Ethereum to change technology underpinning its cryptocurrency to dramatically cut its energy use

·2-min read
 (Getty Images)
(Getty Images)

Ethereum is set to make a major change to the technology underpinning its cryptocurrency, which will drastically slash the amount of energy and emissions it uses.

Until now, ethereum has been built on “proof-of-work”, the same technology found in other cryptocurrencies like bitcoin. That foundation is the primary reason that many cryptocurrencies are so damaging to the environment: miners must undertake complicated calculations to sustain the network, and those calculations require a vast number of computers to be running and using energy.

But an alternative to that technology is “proof-of-stake”. That requires the use of much less energy.

Ethereum says its blockchain – which powers the second most valuable cryptocurrency in the world, ETH, as well as much of the recent rise in non-fungible tokens or NFTs – will be moving to proof-of-stake “in the upcoming months”, according to a blog post from the foundation that runs it.

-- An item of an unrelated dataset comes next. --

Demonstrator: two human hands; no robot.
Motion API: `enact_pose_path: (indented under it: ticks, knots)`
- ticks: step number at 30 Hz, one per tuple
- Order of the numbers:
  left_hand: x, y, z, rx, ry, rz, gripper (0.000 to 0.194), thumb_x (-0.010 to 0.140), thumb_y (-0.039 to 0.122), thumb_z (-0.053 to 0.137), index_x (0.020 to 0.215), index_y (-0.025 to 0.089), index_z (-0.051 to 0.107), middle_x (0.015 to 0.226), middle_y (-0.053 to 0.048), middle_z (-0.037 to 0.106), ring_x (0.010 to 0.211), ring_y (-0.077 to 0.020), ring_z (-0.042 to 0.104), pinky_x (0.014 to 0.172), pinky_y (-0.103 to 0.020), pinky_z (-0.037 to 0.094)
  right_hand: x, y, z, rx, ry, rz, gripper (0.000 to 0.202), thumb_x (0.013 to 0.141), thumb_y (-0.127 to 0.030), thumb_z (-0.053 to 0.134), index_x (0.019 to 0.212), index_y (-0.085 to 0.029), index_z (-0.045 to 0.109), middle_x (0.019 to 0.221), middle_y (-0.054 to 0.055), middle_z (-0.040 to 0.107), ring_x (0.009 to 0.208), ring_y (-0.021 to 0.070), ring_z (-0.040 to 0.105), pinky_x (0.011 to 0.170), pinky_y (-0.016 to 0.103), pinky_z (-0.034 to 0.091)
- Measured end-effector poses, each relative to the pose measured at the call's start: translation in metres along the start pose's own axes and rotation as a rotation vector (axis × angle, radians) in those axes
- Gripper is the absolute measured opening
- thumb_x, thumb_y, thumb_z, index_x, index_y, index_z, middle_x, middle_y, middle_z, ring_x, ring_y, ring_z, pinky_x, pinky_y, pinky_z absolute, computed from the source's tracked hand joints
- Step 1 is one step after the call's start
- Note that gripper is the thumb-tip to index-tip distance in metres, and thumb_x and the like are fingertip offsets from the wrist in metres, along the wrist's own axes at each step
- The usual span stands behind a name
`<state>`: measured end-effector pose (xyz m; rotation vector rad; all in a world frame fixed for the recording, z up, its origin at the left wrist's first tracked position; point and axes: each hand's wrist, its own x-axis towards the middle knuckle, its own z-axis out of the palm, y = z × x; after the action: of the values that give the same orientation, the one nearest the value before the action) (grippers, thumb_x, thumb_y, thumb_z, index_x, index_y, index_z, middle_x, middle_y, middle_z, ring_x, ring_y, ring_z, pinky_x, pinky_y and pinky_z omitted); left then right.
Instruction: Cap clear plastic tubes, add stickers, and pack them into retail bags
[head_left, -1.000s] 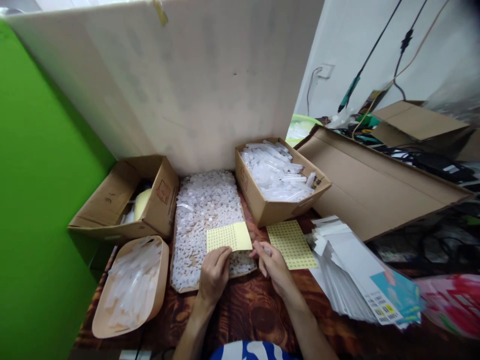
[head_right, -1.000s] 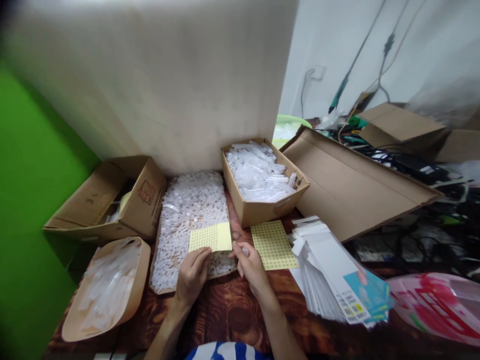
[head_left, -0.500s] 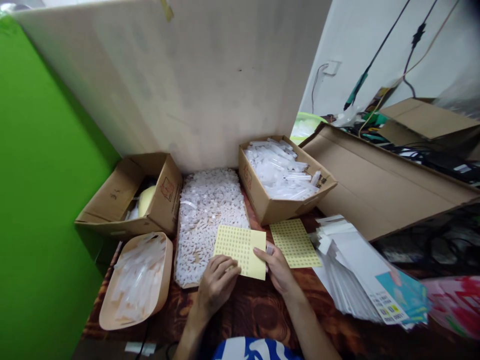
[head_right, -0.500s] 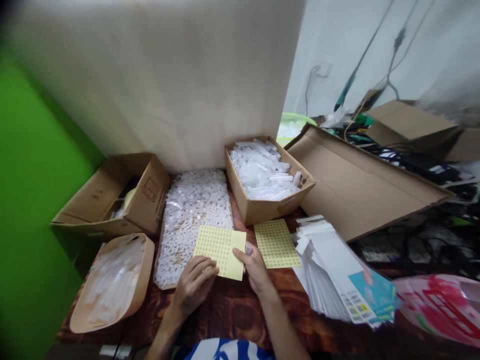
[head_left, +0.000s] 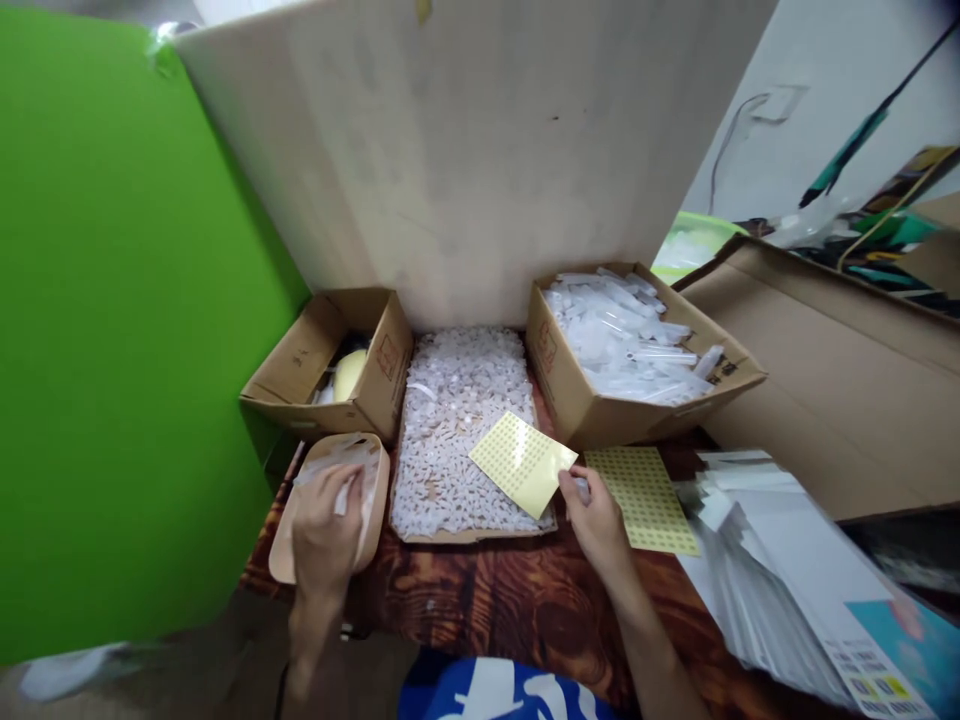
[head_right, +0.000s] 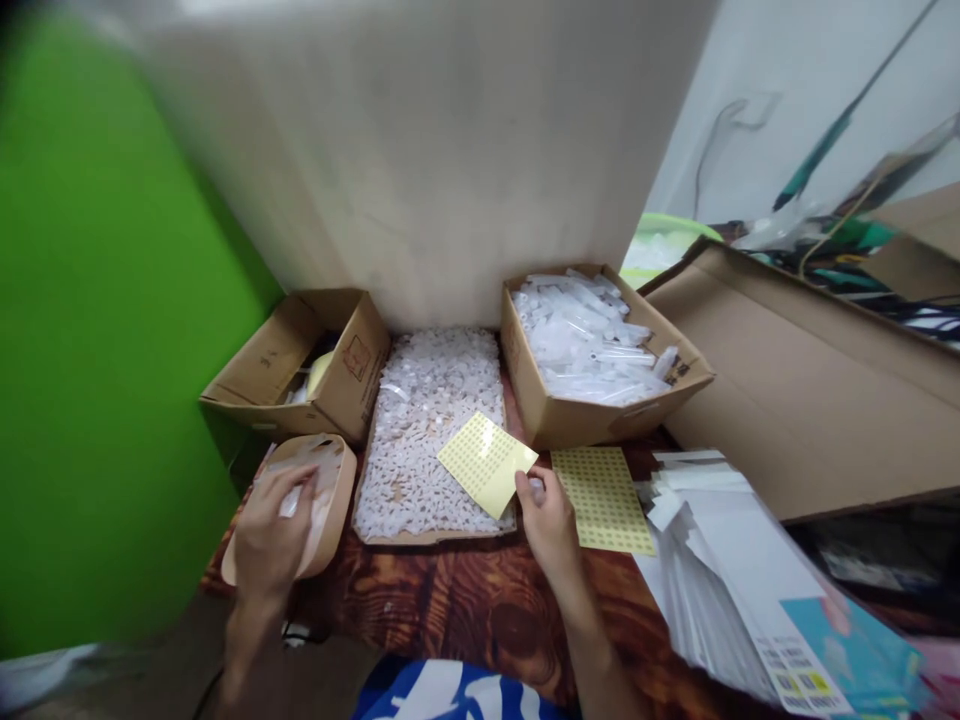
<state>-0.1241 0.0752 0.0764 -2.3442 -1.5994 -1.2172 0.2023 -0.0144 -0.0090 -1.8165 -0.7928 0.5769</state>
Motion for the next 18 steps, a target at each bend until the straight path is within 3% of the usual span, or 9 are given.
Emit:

At the moment, Ethereum currently consumers as much energy as a mid-sized country. That is required to keep the network safe, since the miners ensure that the cryptocurrency cannot be attacked by malicious users, and in return are rewarded with coins.

Because miners are rewarded with more coins – and therefore more value – by doing that work, the amount of energy being used by cryptocurrencies is increasing all the time. And much of it is powered by fossil fuels, contributing to the vast amount of damage to the climate being done by cryptocurrencies.

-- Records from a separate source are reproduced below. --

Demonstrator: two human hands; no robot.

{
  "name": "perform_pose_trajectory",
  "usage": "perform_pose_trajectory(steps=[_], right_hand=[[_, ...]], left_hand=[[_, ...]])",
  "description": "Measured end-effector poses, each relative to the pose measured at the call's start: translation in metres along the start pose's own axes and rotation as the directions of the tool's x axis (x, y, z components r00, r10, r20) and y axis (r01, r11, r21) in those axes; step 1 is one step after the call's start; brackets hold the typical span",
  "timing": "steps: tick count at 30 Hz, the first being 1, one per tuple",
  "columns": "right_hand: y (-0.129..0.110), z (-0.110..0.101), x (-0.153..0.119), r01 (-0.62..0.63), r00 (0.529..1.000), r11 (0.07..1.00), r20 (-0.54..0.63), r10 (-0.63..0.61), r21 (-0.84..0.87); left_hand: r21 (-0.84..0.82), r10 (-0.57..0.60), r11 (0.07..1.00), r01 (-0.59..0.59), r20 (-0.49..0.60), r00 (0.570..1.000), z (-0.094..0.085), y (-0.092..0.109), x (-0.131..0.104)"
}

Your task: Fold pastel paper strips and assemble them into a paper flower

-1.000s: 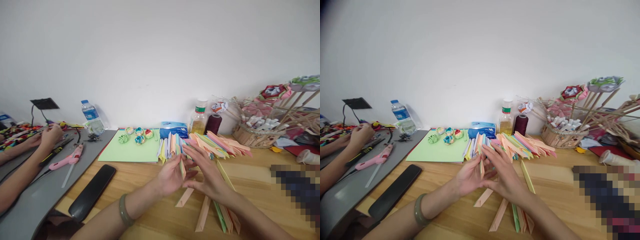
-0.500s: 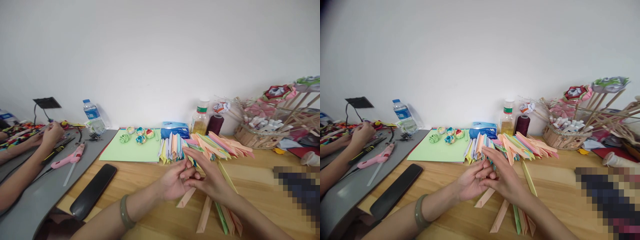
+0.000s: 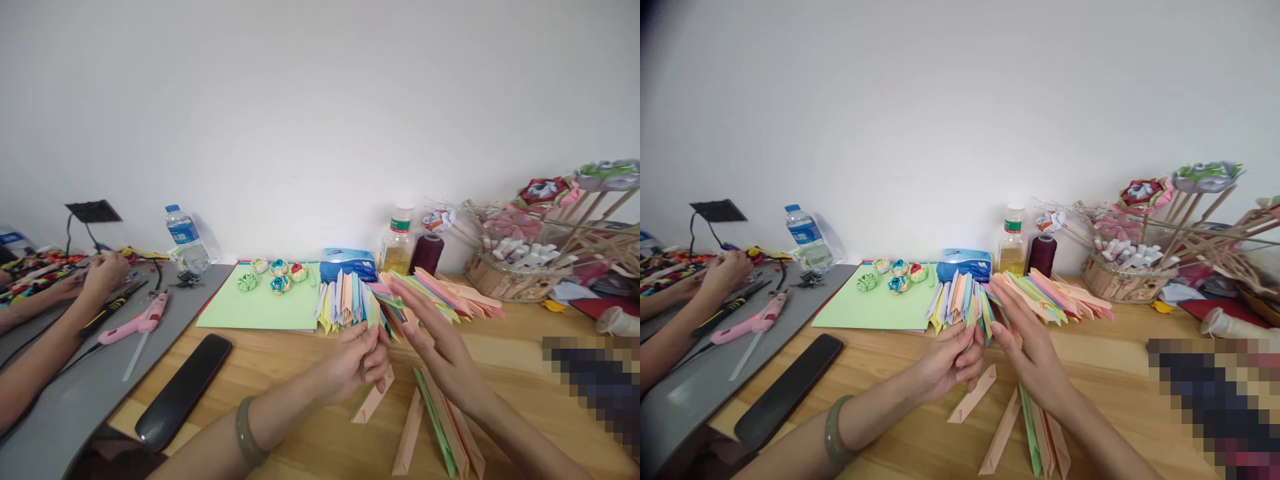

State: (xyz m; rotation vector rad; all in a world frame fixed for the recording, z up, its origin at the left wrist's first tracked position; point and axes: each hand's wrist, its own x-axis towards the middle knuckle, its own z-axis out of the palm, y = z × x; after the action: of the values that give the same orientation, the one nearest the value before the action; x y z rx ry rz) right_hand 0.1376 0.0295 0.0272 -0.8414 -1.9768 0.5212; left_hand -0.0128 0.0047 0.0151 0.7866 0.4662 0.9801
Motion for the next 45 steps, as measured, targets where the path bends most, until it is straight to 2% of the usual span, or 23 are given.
perform_pose_trajectory(steps=[1, 2, 5, 6, 10, 11, 14, 15, 17, 19, 20, 23, 25, 30, 37, 41, 45], right_hand=[[-0.001, 0.000, 0.000, 0.007, 1.000, 1.000, -0.026, -0.007, 0.000], [-0.002, 0.000, 0.000, 0.015, 1.000, 1.000, -0.001, -0.015, 0.009], [-0.003, 0.001, -0.002, -0.013, 0.979, 0.996, 0.203, -0.005, 0.087], [-0.004, 0.001, -0.002, -0.037, 0.974, 0.992, 0.225, 0.010, 0.119], [-0.003, 0.000, -0.002, -0.084, 0.996, 0.979, 0.020, 0.082, 0.187], [-0.002, 0.000, -0.001, -0.083, 0.996, 0.979, 0.037, 0.077, 0.188], [-0.002, -0.001, 0.000, -0.096, 0.974, 0.979, 0.218, 0.056, 0.179], [-0.002, -0.002, 0.000, -0.102, 0.970, 0.980, 0.234, 0.060, 0.173], [-0.003, -0.002, 0.001, -0.099, 0.985, 0.984, 0.155, 0.075, 0.150], [-0.005, -0.001, 0.000, -0.057, 0.993, 0.995, 0.106, 0.047, 0.088], [-0.004, 0.000, -0.001, -0.020, 0.992, 0.999, 0.124, 0.014, 0.043], [0.000, 0.008, -0.003, 0.133, 0.960, 0.987, 0.259, -0.106, -0.086], [0.005, 0.013, -0.003, 0.217, 0.937, 0.968, 0.305, -0.171, -0.125], [0.011, 0.017, -0.001, 0.258, 0.939, 0.956, 0.269, -0.215, -0.139], [0.011, 0.016, -0.003, 0.192, 0.952, 0.972, 0.265, -0.152, -0.132], [0.011, 0.018, -0.002, 0.154, 0.957, 0.983, 0.262, -0.123, -0.103], [0.005, 0.005, 0.005, 0.092, 0.984, 0.995, 0.156, -0.086, -0.034]], left_hand=[[0.020, 0.011, 1.000, -0.011, 0.007, 1.000, -0.002, -0.001, 0.001], [0.032, 0.022, 0.999, -0.022, 0.014, 1.000, -0.003, -0.003, 0.002], [0.033, 0.036, 0.999, -0.037, 0.017, 0.999, -0.006, -0.006, 0.004], [0.033, 0.035, 0.999, -0.035, 0.014, 0.999, -0.007, -0.006, 0.005], [0.069, 0.034, 0.997, -0.034, -0.001, 0.999, -0.004, -0.004, 0.004], [0.076, 0.029, 0.997, -0.028, -0.009, 1.000, -0.004, -0.003, 0.004], [0.076, 0.005, 0.997, -0.002, -0.043, 0.999, -0.003, -0.002, 0.003], [0.067, 0.001, 0.998, 0.003, -0.057, 0.998, -0.003, -0.002, 0.003], [0.035, 0.012, 0.999, -0.009, -0.088, 0.996, -0.003, -0.001, 0.003], [-0.024, 0.041, 0.999, -0.045, -0.132, 0.990, -0.003, 0.000, 0.004], [-0.062, 0.051, 0.996, -0.061, -0.154, 0.987, -0.003, 0.001, 0.005], [-0.167, 0.031, 0.984, -0.064, -0.193, 0.981, -0.005, 0.002, 0.007], [-0.207, 0.006, 0.977, -0.045, -0.183, 0.983, -0.007, 0.001, 0.008], [-0.214, -0.007, 0.977, -0.022, -0.130, 0.991, -0.009, -0.001, 0.007], [-0.241, -0.036, 0.971, 0.000, -0.147, 0.988, -0.002, -0.002, 0.006], [-0.220, -0.013, 0.975, -0.017, -0.134, 0.991, -0.001, -0.001, 0.005], [-0.146, 0.043, 0.987, -0.063, -0.139, 0.989, -0.002, 0.010, 0.004]])
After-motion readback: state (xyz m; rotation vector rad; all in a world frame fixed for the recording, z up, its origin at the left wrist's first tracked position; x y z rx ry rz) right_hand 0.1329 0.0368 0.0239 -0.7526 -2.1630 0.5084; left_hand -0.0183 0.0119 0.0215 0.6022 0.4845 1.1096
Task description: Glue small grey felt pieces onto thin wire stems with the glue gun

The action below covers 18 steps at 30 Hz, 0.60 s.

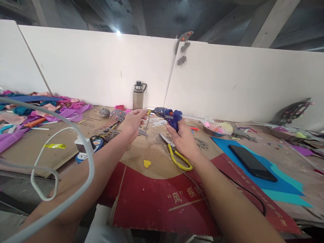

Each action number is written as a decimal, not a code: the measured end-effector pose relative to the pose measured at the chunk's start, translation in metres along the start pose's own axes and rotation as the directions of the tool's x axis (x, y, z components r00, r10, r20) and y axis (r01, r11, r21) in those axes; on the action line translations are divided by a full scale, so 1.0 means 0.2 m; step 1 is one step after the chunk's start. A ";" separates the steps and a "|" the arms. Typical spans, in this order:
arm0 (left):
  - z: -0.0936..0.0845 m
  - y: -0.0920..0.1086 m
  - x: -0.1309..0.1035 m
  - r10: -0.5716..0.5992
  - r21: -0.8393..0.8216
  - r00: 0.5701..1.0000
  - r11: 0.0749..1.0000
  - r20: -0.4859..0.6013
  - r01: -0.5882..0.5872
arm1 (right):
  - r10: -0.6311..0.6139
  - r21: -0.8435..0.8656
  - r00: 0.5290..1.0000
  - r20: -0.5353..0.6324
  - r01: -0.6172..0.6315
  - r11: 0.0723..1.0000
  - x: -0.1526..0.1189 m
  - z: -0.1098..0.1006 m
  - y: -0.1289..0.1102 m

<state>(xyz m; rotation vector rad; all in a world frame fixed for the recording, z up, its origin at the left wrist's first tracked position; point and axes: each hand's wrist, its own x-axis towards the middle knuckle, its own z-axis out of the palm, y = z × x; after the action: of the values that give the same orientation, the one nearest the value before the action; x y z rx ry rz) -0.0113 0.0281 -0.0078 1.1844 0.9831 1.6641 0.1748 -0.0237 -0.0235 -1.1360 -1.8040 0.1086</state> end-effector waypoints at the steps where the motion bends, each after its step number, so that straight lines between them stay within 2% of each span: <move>1: 0.00 0.00 0.00 -0.003 -0.004 1.000 1.000 0.001 0.003 | 0.002 -0.004 1.000 0.001 -0.002 1.000 0.00 0.00 0.00; 18: 0.00 -0.02 0.00 0.004 0.036 1.000 0.999 0.029 -0.005 | -0.041 0.019 0.999 -0.007 0.041 0.999 0.00 0.00 -0.02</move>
<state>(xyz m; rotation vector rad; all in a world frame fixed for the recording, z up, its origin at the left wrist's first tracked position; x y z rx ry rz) -0.0107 0.0301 -0.0116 1.2323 0.9967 1.6343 0.1726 -0.0268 -0.0216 -1.0846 -1.8160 0.0979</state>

Under the new technology, however, that will be vastly reduced. The foundation says that it will use around 99.95 per cent less energy when the move is completed.

The change will take the amount of energy used from that of a country to that of a small town, or roughly 2,100 American homes.

The group behind the technology refers to the switch to proof-of-stake as “The Merge”, and says that it has “several teams of engineers” “working overtime” to ensure that it happens “as soon as possible, and without compromising on safety”, though it not give a more exact date.

“Ethereum’s power-hungry days are numbered, and I hope that’s true for the rest of the industry too,” wrote Carl Beekhuizen, the Ethereum Foundation researcher who authored the announcement.